The dialogue, intended to lay strategies to restore sanity in the district, was orgnaised by the Kabarole Research and Resource Centre and the Rwenzori Forum for Peace and Justice in conjunction with Peace and Justice Commission in the Catholic diocese of Kasese.

Recently, the sub-region has been a theatre of bloody clashes between security forces and the civilians in Kasese district and the Bamba and Bakonzo in Bundibugyo district since late February.

In the Kasese incidents, nine people have died while in the Bakonzo-Bamba conflicts, 30 people have died.

The conflicts have also destroyed homes, gardens and displaced thousands of residents.

The Catholic bishop, Aquirinus Kibira, warned that acting emotionally would cause more reprisal reactions and asked the residents to pray for peace.
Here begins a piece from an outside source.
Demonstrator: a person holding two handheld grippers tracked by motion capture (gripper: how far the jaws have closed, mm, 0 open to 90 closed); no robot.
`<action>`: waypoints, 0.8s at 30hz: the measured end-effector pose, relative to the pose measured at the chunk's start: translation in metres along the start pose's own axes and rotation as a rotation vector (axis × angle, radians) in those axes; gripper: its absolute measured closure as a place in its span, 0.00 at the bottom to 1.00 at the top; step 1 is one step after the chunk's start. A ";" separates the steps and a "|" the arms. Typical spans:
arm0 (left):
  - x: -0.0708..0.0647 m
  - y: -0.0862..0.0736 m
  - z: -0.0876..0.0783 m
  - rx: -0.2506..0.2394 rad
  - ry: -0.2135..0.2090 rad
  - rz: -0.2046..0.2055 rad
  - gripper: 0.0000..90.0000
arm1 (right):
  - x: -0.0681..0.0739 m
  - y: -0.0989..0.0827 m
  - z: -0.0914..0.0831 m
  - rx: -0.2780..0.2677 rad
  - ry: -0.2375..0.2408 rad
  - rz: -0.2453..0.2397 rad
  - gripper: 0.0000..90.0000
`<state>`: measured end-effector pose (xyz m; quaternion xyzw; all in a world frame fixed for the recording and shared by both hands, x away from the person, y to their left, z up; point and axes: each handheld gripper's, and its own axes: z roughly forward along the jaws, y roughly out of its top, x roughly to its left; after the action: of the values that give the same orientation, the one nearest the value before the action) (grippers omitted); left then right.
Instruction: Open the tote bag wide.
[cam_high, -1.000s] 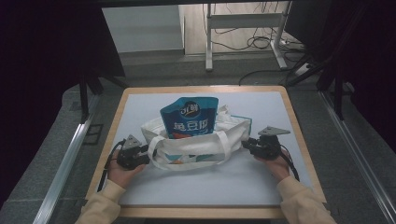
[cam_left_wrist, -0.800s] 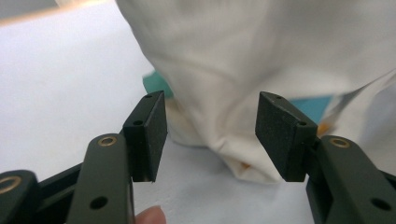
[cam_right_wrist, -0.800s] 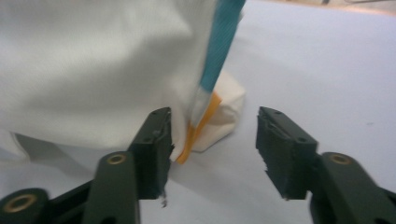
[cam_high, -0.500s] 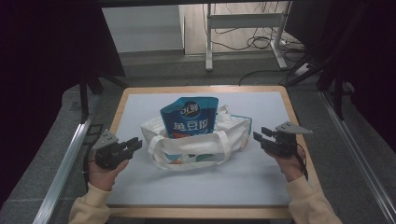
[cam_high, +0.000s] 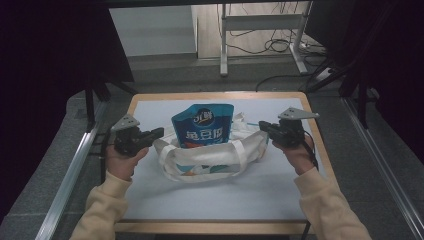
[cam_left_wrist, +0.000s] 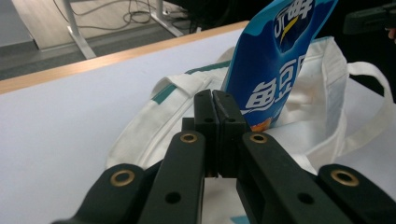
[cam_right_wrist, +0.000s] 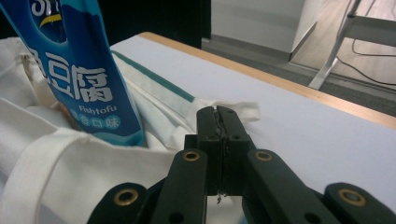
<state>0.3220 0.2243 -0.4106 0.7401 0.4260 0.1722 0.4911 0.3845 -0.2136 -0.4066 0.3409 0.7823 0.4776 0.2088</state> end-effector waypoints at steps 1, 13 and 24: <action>0.000 -0.001 0.003 0.012 0.000 0.004 0.99 | 0.002 0.001 0.008 0.015 0.009 -0.005 0.98; 0.006 -0.023 0.017 0.096 -0.006 -0.014 0.99 | 0.003 -0.013 0.023 0.055 0.022 0.005 0.98; 0.009 -0.054 0.028 0.179 -0.006 -0.033 0.99 | 0.008 -0.036 0.029 0.093 0.033 -0.012 0.99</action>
<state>0.3210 0.2234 -0.4725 0.7743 0.4503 0.1230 0.4273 0.3856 -0.2018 -0.4519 0.3377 0.8089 0.4452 0.1827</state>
“In this type of situation, there is no need to be emotional because reason flees when emotion sets in,” Kibira said.

He urged traditional, political and fellow religious leaders to stand firm and work together with central government to restore peace and added, “Let us pray for peace. And the Lord will give us peace.”

Bishop Jackson Thembo Nzerebende of the Anglican diocese of South Rwenzori, expressed concern at damaged image of the sub-region asking the residents to embracing the Holy Scriptures.
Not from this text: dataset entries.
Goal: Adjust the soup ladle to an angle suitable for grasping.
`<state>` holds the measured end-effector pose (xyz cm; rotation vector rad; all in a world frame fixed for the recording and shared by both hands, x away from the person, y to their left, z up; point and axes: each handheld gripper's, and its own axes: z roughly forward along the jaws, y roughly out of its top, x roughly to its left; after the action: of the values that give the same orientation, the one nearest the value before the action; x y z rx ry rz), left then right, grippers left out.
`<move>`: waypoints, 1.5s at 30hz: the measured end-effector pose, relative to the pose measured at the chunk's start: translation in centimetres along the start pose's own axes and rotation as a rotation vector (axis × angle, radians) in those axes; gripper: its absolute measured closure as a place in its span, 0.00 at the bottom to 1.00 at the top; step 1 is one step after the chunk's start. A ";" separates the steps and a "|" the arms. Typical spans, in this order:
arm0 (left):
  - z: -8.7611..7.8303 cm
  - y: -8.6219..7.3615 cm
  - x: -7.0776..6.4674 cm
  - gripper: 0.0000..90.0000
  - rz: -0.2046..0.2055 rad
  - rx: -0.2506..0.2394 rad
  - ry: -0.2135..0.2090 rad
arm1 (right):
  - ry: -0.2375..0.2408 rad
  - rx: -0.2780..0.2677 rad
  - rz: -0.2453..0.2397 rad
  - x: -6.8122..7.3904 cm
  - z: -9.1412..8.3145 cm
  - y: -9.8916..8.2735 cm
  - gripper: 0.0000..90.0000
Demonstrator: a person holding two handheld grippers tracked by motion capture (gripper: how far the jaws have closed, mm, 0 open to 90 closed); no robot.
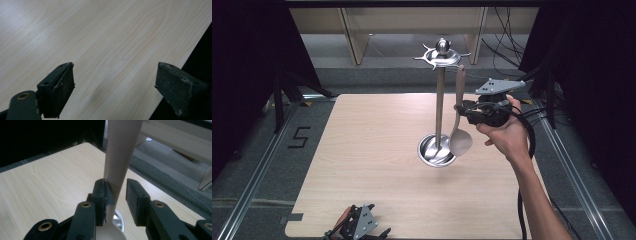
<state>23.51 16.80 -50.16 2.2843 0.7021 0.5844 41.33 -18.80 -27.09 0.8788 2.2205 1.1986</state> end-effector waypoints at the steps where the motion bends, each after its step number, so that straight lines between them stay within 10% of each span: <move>1: 0.0 0.0 0.0 0.16 0.000 0.000 0.000 | 0.000 0.000 0.000 0.0 0.0 0.0 0.77; 45: 0.5 -0.1 0.4 0.16 -0.037 0.005 0.003 | -0.018 -0.060 -0.015 0.9 -2.6 -3.5 0.54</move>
<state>24.09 16.88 -50.49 2.2708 0.7469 0.5686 37.90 -21.05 -28.88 0.8450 2.1612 1.2394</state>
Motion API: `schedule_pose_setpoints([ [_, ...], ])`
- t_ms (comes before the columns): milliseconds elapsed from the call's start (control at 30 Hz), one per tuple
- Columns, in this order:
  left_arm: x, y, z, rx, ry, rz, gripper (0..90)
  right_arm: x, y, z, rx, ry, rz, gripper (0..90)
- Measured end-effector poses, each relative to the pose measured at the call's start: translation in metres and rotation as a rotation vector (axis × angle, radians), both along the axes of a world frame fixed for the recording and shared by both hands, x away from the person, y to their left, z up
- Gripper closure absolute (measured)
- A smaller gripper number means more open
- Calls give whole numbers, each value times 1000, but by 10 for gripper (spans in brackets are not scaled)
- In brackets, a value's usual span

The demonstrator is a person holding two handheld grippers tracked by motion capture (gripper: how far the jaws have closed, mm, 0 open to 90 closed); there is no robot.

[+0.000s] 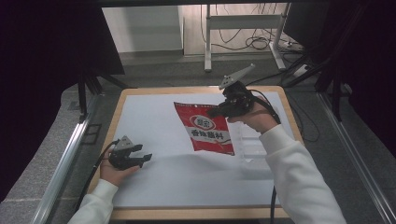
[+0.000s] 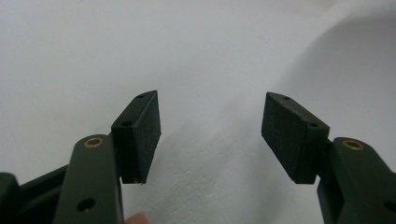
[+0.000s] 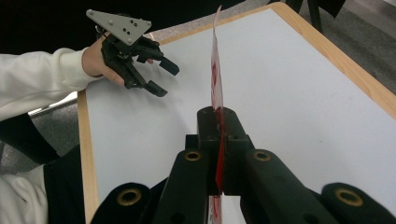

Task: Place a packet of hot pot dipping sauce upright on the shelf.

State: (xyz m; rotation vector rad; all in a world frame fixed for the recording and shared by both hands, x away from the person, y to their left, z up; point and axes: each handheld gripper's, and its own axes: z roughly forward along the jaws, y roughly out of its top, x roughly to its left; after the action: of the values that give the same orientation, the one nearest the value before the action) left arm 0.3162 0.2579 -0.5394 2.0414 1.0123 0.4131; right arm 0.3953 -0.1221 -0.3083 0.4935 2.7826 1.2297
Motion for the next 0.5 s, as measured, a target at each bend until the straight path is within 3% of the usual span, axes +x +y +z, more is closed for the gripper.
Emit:
schedule_pose_setpoints([
  [500,1,-1,-3,25,8,-1,369,8,-33,20,7,-22,-55,890],
])
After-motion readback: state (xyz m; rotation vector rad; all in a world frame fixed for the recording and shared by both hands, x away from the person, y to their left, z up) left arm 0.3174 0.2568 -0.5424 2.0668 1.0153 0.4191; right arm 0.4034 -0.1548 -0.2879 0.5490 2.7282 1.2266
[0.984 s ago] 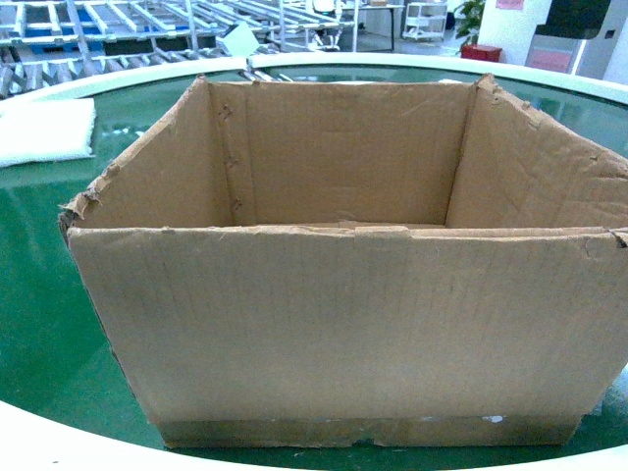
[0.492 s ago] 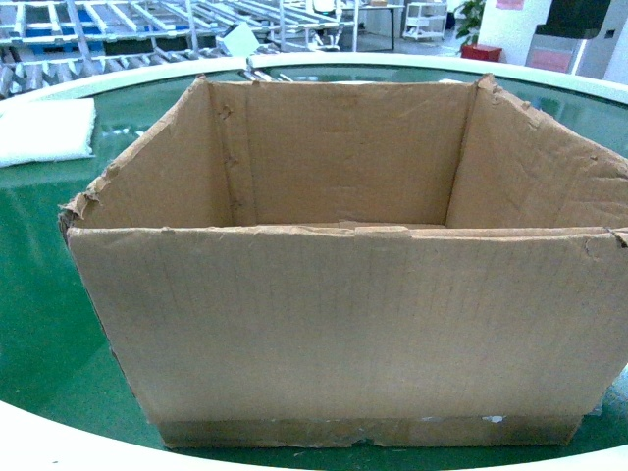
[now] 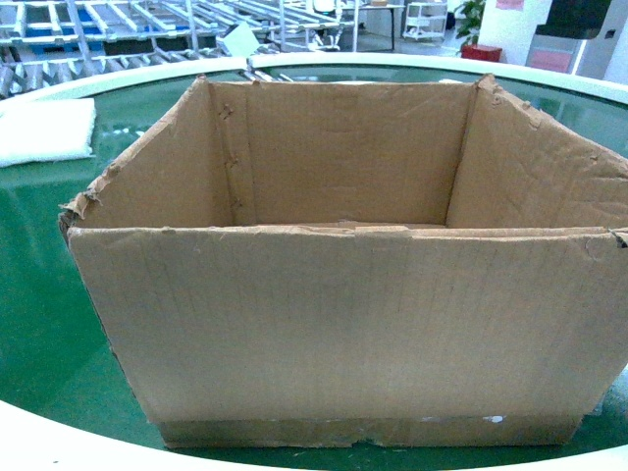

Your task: Sort boxes to right shelf from conveyor

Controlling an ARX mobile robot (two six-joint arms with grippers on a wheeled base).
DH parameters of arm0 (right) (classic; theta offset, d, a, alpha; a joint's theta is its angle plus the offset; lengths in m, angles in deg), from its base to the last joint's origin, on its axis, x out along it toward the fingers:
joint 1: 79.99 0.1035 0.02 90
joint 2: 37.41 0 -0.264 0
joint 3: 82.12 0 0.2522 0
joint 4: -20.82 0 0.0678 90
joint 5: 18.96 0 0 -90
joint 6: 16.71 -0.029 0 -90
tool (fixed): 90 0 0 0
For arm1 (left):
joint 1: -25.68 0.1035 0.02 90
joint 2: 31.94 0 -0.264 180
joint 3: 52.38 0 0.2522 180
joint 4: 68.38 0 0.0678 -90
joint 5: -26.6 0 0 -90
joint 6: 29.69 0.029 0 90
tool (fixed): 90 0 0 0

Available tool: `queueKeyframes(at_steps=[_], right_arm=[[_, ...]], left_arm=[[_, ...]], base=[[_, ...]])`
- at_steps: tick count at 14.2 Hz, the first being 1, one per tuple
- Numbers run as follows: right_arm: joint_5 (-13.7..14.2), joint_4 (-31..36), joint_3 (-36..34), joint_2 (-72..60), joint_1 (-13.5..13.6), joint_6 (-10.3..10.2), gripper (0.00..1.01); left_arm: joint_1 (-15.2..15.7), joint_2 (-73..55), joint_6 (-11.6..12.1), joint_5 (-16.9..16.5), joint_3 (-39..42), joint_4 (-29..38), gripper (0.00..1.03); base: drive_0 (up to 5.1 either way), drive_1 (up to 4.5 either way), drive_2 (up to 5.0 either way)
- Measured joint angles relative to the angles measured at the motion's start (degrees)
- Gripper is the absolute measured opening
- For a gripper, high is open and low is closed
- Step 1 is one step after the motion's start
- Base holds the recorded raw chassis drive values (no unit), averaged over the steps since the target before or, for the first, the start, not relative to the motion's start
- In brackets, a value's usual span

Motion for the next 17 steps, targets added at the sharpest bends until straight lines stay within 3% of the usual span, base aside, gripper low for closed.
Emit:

“Jesus came into the world  to restore the damaged relationship between human beings and God. Let us use these scriptures to repair our relations with one another,” Bishop Nzerebende urged.

Sheikh Swaib Musyenene appealed to the participants to always observe one another’s rights and freedoms starting at family level.

“In a democratic home, even children can make choices on the foods they want to eat or clothes to wear,” he said.

The Kasese district chairman-elect, Geoffrey Sibendire Bigogo, said the problems of the district are not tribal but how these conflicts are being handled.

Bigogo said there was a tendency by some district and central government personalities to favour some ethnic groups against others.